Of course, GeoS makes errors for different reasons than high-schoolers. A human being might correctly interpret the question, then apply the wrong formula, or muck up the calculation. GeoS, being a computer, will virtually always get the correct answer so long as it truly understands the question. It might not be able to read a word correctly, or the grammar of a question might be too alien for the computer to parse. Regardless, what we’re really measuring here is the computer’s ability to understand human communication in a form that’s deliberately (pardon the pun) obtuse.
To do this, the researchers had to smash together a whole array of different software technologies. GeoS uses optical character recognition (OCR) algorithms to read the text, and custom language processing to try to understand what it reads. Geometry questions are structured to be difficult to parse, hiding important information as inferences and implications.
The other side of the coin is that though geometry questions are dense and hard to tease apart, they’re also extremely uniform in structure and subject matter. The AI’s programmers can plan for the strict design principles that go into writing the questions. It couldn’t take this same programming and directly apply it to calculus problems for instance, because they use somewhat different language and mathematical symbols to describe the problem. But a good GeometryBot would also be relatively easy to adapt to those few distinguishing rules. Each successive new area of competence would make the next one easier to acquire.

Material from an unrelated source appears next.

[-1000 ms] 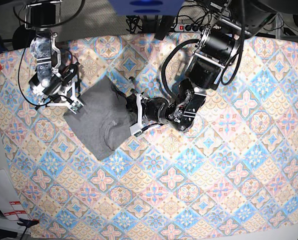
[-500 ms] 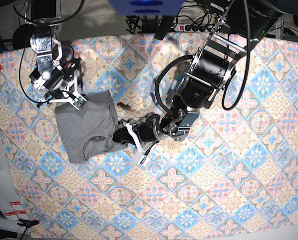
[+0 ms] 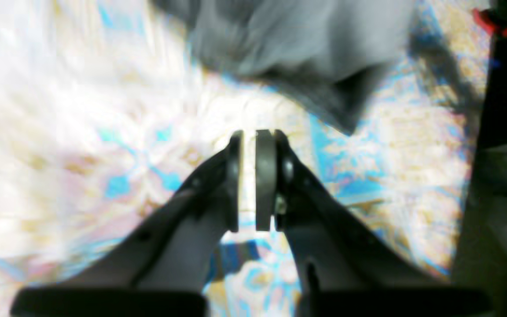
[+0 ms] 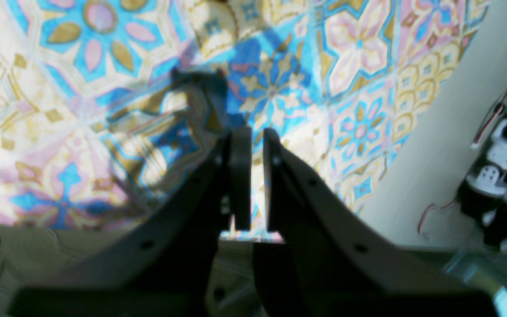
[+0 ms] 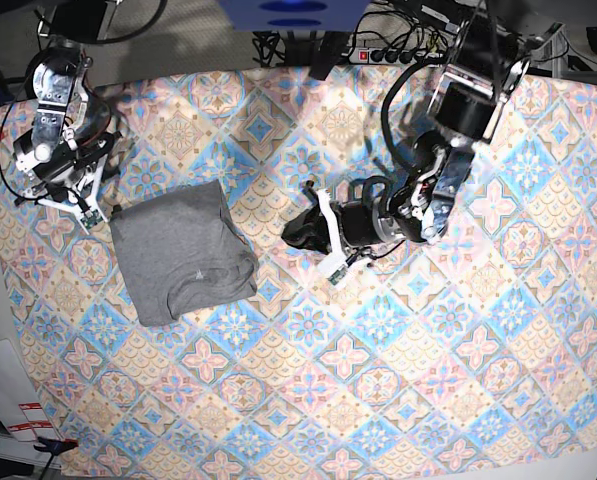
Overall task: Fold the T-shirt properly
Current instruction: 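Release the folded shirt and raise both grippers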
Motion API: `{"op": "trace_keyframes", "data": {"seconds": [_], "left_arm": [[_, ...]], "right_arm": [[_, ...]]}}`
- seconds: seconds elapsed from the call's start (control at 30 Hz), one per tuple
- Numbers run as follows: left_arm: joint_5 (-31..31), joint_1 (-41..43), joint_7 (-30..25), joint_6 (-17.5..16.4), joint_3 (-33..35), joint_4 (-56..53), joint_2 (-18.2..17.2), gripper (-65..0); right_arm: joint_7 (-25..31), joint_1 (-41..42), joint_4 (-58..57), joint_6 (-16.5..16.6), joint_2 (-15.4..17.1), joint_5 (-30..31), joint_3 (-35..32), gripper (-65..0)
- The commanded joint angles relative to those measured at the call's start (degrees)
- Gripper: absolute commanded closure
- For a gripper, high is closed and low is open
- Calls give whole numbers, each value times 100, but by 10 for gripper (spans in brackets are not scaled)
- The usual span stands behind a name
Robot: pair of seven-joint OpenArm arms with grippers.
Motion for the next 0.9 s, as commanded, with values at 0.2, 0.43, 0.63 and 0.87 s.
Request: {"op": "trace_keyframes", "data": {"seconds": [0.2, 0.43, 0.63, 0.87], "left_arm": [[-87, 1470, 647, 821, -720, 2838, -917, -37], [-60, 3237, 919, 821, -1907, 3972, -1145, -34], [-51, 4292, 902, 821, -2338, 4359, -1145, -31], [599, 5566, 75, 865, -2733, 4456, -1128, -31]], "right_arm": [[-35, -342, 282, -5, 30, -29, 615, -45], [-8, -878, 282, -5, -66, -29, 1591, -45], [36, -1318, 282, -5, -154, -29, 1943, -45], [343, -1845, 282, -5, -444, -38, 2286, -45]]}}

One intriguing implication of this research is that someday, we might have algorithms quality-checking SAT questions. We could have different AI programs intended to achieve different levels of success on average questions, perhaps even for different reasons. Run proposed new questions through them, and their relative performance could not only weed out bad questions for point to the source of the problem. BadAtReadingAI and BadAtLogicAI did as expected on the question, but BadAtDiagramsAI did terribly — maybe the drawing simply needs to be a little clearer.
This isn’t a sign of the coming AI-pocalypse, or at least not a particularly immediate sign; as dense as geometry questions might be, they’re homogeneous and nowhere near as complex as something like conversational speech. But this study shows how the individual tools available to AI researchers can be assembled to create rather full-featured artificial intelligences. When things will really take off is when those same researchers start snapping together those amalgamations into something far more versatile and full-featured — something not entirely unlike a real biological mind.